Juiz despeja 54 famílias da Gleba Bacajá, no Pará, para dar posse a grileiro

Uma recomendação Conselho Nacional de Justiça (CNJ) e do Conselho Nacional de Direitos Humanos (CNDH) determina que os magistrados evitem o despejo de vulneráveis neste momento

04/06/2021 12h35
Por: confirmanoticia Fonte: Amazônia Real
Apesar do Lote 96, da Gleba Bacajá, pertencer à União, decisão foi favorável a fazendeiro acusado de grilagem que ocupou terreno com gado. A imagem acima mostra Erasmo Teófilo (sentado) e famílias de assentados (Foto: CPT Nacional)
Apesar do Lote 96, da Gleba Bacajá, pertencer à União, decisão foi favorável a fazendeiro acusado de grilagem que ocupou terreno com gado. A imagem acima mostra Erasmo Teófilo (sentado) e famílias de assentados (Foto: CPT Nacional)
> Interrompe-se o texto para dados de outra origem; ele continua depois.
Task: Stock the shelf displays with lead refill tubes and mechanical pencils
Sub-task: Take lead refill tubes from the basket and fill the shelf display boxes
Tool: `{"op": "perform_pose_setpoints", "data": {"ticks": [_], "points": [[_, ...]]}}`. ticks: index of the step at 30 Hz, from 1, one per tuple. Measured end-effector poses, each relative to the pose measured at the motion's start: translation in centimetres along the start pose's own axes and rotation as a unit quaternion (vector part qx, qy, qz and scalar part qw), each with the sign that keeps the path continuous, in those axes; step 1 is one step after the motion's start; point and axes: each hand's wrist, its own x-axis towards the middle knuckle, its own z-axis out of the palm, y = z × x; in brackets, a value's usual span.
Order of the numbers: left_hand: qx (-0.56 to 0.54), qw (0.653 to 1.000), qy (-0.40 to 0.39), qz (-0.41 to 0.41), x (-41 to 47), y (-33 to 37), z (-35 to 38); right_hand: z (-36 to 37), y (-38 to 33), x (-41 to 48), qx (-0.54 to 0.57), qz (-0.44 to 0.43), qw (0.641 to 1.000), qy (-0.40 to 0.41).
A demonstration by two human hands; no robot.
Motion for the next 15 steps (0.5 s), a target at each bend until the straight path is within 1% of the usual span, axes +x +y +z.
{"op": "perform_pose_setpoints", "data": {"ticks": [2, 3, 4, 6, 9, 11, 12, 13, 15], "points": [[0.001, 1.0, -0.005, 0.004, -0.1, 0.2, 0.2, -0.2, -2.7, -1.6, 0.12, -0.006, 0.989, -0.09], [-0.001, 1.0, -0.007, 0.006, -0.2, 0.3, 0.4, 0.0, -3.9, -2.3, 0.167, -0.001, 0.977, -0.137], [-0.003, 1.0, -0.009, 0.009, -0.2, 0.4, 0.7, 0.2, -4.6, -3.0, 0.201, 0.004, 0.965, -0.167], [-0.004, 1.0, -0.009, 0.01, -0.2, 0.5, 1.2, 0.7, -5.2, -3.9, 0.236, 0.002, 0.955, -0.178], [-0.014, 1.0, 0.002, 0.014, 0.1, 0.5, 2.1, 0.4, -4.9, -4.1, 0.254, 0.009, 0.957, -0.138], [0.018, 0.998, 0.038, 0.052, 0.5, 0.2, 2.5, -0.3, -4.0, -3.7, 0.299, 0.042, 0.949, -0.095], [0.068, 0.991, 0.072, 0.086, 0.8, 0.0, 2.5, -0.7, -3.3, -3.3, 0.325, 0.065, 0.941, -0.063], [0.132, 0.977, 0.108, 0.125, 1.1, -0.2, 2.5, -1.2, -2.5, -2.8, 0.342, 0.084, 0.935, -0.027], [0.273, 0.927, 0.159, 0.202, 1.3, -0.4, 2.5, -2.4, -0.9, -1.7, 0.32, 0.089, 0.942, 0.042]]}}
Em meio à maior crise sanitária da história moderna, o juiz Antônio Fernando de Carvalho Vilar determinou a expulsão de 54 famílias de colonos de uma área da União com cerca de 3.000 hectares, reivindicada para a reforma agrária. Vilar deu ganho de causa ao fazendeiro Antônio Borges Peixoto, que entrou com o pedido de reintegração de posse. Na justificativa, o juiz considerou que os agricultores não atribuíram “função social” ao Lote 96, da Gleba Bacajá, em Anapu (PA), cabendo a Antônio Peixoto o direito à posse, já que nas terras pastavam seus gados.
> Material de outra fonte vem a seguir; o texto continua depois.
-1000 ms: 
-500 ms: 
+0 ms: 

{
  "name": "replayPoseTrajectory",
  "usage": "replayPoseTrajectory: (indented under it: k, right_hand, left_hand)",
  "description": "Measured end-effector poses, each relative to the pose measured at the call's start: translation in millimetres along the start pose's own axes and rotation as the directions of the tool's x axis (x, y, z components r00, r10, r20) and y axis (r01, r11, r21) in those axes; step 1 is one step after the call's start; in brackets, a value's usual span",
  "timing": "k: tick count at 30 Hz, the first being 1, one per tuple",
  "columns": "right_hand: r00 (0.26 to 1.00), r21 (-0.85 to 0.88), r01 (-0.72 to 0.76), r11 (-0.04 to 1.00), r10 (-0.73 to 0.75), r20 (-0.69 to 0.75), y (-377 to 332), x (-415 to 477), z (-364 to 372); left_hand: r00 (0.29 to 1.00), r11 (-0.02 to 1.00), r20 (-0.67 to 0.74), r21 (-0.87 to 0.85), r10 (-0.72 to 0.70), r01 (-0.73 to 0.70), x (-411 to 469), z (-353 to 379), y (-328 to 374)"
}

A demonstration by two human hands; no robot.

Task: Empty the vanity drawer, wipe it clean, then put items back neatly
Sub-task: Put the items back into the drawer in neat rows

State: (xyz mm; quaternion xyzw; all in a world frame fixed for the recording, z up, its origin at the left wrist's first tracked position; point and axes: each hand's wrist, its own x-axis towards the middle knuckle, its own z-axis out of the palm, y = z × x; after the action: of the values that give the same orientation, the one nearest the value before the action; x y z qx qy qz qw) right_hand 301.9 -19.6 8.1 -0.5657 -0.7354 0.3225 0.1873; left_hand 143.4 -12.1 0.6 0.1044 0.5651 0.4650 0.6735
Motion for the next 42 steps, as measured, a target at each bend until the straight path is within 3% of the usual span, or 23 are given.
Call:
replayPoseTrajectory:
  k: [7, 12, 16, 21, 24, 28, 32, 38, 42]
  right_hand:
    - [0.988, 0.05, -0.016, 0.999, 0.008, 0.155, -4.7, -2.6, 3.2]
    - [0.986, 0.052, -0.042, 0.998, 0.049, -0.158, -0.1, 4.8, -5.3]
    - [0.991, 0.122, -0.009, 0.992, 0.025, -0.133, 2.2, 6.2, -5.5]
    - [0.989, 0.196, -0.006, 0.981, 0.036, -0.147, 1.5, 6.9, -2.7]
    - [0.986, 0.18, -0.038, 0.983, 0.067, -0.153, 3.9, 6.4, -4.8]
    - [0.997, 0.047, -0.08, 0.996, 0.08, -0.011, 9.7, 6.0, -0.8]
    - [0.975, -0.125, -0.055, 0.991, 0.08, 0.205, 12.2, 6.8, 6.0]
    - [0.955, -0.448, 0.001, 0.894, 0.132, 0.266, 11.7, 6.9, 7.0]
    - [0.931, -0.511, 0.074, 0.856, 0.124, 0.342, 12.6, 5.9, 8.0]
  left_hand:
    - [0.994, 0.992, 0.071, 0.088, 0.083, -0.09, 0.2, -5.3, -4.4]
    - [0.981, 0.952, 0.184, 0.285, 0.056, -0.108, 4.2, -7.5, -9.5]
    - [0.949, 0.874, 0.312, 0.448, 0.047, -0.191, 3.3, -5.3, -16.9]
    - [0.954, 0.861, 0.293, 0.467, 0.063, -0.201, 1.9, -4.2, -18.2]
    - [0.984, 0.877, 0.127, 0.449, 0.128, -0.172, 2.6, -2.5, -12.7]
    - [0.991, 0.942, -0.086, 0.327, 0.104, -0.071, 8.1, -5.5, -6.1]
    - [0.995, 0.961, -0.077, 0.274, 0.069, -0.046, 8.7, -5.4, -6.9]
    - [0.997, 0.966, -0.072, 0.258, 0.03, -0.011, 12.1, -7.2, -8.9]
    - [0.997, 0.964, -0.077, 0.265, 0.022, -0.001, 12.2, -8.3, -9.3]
“Primeiro foi Belo Monte e Norte Energia acabando com os peixes aqui no rio (Xingu), agora querem tirar a única coisa que ainda resta para nós sobrevivermos, que é esse pedaço de terra. Essa terra não é do fazendeiro, é da União, é do povo”, afirma Sarah Rodrigues, 37 anos. Ela é filha de Francisco Valeriano Rodrigues, um dos mais antigos moradores do Lote 96 e figura-chave na luta pelo reconhecimento da ocupação das famílias. O relato dele contradiz a tese de Antônio Peixoto de que os camponeses não estabeleceram vínculo sustentável com a terra. 
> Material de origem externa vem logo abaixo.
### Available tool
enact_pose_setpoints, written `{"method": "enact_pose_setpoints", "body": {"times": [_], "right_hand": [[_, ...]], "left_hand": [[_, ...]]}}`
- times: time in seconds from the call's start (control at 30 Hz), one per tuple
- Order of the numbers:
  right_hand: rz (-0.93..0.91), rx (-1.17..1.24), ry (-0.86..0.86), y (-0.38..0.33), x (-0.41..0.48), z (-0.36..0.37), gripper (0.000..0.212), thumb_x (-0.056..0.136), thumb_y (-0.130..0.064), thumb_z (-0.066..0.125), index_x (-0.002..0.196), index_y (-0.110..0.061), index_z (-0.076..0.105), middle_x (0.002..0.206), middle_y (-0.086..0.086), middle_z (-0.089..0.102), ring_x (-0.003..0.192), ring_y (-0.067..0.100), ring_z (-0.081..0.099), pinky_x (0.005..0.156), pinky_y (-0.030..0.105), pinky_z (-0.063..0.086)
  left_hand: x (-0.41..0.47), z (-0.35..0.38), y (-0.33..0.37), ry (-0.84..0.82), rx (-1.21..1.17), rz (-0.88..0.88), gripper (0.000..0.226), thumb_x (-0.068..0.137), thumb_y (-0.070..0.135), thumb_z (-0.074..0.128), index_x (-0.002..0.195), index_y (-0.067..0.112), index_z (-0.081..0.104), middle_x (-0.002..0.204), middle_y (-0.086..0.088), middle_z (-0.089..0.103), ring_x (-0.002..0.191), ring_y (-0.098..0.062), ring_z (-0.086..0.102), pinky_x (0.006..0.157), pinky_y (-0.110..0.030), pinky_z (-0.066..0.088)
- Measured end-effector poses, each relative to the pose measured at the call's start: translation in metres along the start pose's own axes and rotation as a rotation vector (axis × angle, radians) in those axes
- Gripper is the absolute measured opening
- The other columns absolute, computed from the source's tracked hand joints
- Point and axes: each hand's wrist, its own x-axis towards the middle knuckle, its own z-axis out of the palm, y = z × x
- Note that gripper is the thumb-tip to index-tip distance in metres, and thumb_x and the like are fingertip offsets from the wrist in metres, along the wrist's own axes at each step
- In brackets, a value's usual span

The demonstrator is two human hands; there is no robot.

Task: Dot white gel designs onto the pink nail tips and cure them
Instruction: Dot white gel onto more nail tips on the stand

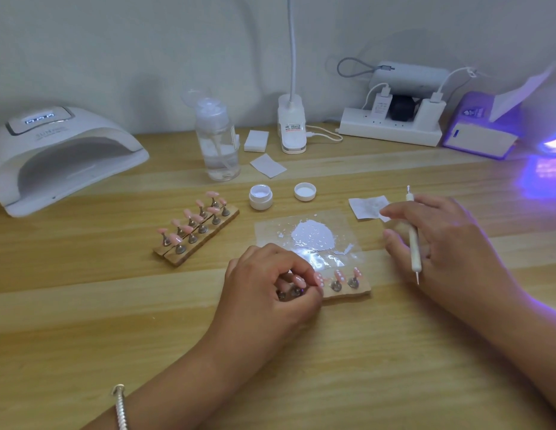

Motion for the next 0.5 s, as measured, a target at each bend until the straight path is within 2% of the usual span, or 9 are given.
{"method": "enact_pose_setpoints", "body": {"times": [0.1, 0.17, 0.27, 0.33, 0.4, 0.5], "right_hand": [[-0.012, 0.0, 0.019, -0.001, 0.0, 0.0, 0.027, 0.086, -0.015, 0.07, 0.112, -0.01, 0.072, 0.111, 0.013, 0.067, 0.118, 0.034, 0.056, 0.099, 0.049, 0.045], [-0.024, 0.034, 0.033, -0.002, 0.0, -0.002, 0.027, 0.095, -0.027, 0.061, 0.117, -0.013, 0.069, 0.111, 0.009, 0.067, 0.118, 0.03, 0.056, 0.1, 0.048, 0.044], [0.012, 0.226, 0.062, -0.008, -0.002, -0.007, 0.038, 0.099, -0.05, 0.038, 0.124, -0.029, 0.058, 0.105, -0.004, 0.067, 0.105, 0.015, 0.058, 0.09, 0.031, 0.043], [0.087, 0.36, 0.112, -0.011, 0.002, -0.011, 0.036, 0.095, -0.061, 0.031, 0.109, -0.035, 0.052, 0.092, -0.01, 0.064, 0.091, 0.001, 0.06, 0.076, 0.015, 0.042], [0.12, 0.391, 0.096, -0.012, 0.012, -0.015, 0.039, 0.092, -0.064, 0.035, 0.092, -0.031, 0.056, 0.084, -0.01, 0.065, 0.082, -0.001, 0.06, 0.064, 0.009, 0.04], [0.117, 0.564, -0.095, -0.017, 0.032, -0.015, 0.035, 0.096, -0.058, 0.048, 0.083, -0.032, 0.069, 0.078, -0.01, 0.07, 0.077, 0.005, 0.06, 0.063, 0.009, 0.04]], "left_hand": [[0.0, -0.001, 0.001, -0.004, -0.005, 0.001, 0.005, 0.067, 0.029, 0.071, 0.068, 0.033, 0.069, 0.076, 0.015, 0.064, 0.083, -0.009, 0.058, 0.083, -0.047, 0.048], [-0.001, -0.002, 0.002, -0.016, 0.005, 0.001, 0.004, 0.067, 0.031, 0.071, 0.069, 0.033, 0.069, 0.076, 0.014, 0.064, 0.084, -0.008, 0.058, 0.084, -0.043, 0.047], [-0.001, -0.006, 0.002, -0.035, 0.037, -0.01, 0.01, 0.065, 0.033, 0.074, 0.073, 0.033, 0.069, 0.08, 0.015, 0.063, 0.09, -0.005, 0.055, 0.08, -0.022, 0.044], [0.001, -0.013, 0.0, -0.089, 0.039, -0.031, 0.016, 0.066, 0.028, 0.08, 0.076, 0.033, 0.069, 0.083, 0.015, 0.063, 0.093, -0.001, 0.054, 0.073, -0.009, 0.039], [0.005, -0.021, -0.003, -0.187, 0.065, -0.035, 0.015, 0.068, 0.025, 0.08, 0.076, 0.033, 0.071, 0.082, 0.013, 0.064, 0.09, -0.002, 0.055, 0.071, -0.011, 0.04], [0.009, -0.027, -0.005, -0.237, -0.007, -0.062, 0.01, 0.065, 0.028, 0.076, 0.074, 0.032, 0.073, 0.08, 0.011, 0.067, 0.084, -0.004, 0.059, 0.075, -0.021, 0.048]]}}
Os colonos têm um ano para deixar o Lote 96. Não se trata de uma bondade do juiz Vilar, que decidiu pela reintegração de posse no dia 28 de abril último. Uma recomendação Conselho Nacional de Justiça (CNJ) e do Conselho Nacional de Direitos Humanos (CNDH) determina que os magistrados evitem o despejo de vulneráveis neste momento. Não fosse a pandemia de Covid-19, a sentença já teria sido cumprida e as famílias, despejadas.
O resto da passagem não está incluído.